About this task: The response must be made up of the lines in the entries below that contain "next".

Information:

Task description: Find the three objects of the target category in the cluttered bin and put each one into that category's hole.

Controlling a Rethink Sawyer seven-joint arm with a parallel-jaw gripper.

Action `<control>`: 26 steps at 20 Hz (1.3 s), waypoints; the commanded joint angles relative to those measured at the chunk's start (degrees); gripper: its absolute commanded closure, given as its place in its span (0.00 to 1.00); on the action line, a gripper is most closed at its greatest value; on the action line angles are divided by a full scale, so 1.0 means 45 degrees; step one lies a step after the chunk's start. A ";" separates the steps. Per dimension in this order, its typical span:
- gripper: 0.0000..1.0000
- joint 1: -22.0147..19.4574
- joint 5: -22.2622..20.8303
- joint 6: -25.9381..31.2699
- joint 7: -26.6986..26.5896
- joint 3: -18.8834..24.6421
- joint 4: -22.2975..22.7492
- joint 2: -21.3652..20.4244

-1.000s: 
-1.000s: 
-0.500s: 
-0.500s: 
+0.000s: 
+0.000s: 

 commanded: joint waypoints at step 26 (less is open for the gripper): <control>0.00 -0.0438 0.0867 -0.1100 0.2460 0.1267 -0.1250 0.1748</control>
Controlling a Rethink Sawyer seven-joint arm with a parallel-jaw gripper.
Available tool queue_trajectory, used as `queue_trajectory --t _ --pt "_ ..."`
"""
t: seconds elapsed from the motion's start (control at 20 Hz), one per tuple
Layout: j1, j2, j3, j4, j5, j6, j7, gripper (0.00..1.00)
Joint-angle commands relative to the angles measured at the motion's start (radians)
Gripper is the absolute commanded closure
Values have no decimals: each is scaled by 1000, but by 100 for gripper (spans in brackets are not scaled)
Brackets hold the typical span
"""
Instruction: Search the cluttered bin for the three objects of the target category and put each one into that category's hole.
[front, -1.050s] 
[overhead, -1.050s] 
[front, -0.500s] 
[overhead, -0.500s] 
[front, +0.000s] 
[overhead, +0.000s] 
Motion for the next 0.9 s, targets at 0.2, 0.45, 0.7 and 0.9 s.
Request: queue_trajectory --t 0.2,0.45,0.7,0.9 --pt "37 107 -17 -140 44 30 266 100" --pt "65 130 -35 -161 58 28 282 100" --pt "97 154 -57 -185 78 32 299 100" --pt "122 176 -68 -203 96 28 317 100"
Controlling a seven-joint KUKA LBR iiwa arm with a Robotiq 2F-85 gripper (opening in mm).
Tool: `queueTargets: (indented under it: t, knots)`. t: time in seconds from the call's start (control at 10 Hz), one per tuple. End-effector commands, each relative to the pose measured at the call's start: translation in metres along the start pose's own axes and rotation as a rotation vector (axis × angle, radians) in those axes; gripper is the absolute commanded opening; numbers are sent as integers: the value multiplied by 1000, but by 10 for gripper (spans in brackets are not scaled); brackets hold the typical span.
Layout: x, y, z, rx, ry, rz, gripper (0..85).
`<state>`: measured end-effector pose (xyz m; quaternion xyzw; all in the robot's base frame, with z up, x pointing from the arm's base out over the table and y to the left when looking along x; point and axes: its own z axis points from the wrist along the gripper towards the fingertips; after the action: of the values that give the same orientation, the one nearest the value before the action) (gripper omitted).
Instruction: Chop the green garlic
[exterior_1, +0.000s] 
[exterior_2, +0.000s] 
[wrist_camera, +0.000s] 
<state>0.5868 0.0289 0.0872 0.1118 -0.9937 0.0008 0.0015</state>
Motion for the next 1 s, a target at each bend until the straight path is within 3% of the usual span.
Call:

Response:
Motion for the next 0.9 s, targets at 0.2, 0.45, 0.7 and 0.9 s.
Motion for the next 1 s, a target at each bend until the straight path is within 3% of the usual span.

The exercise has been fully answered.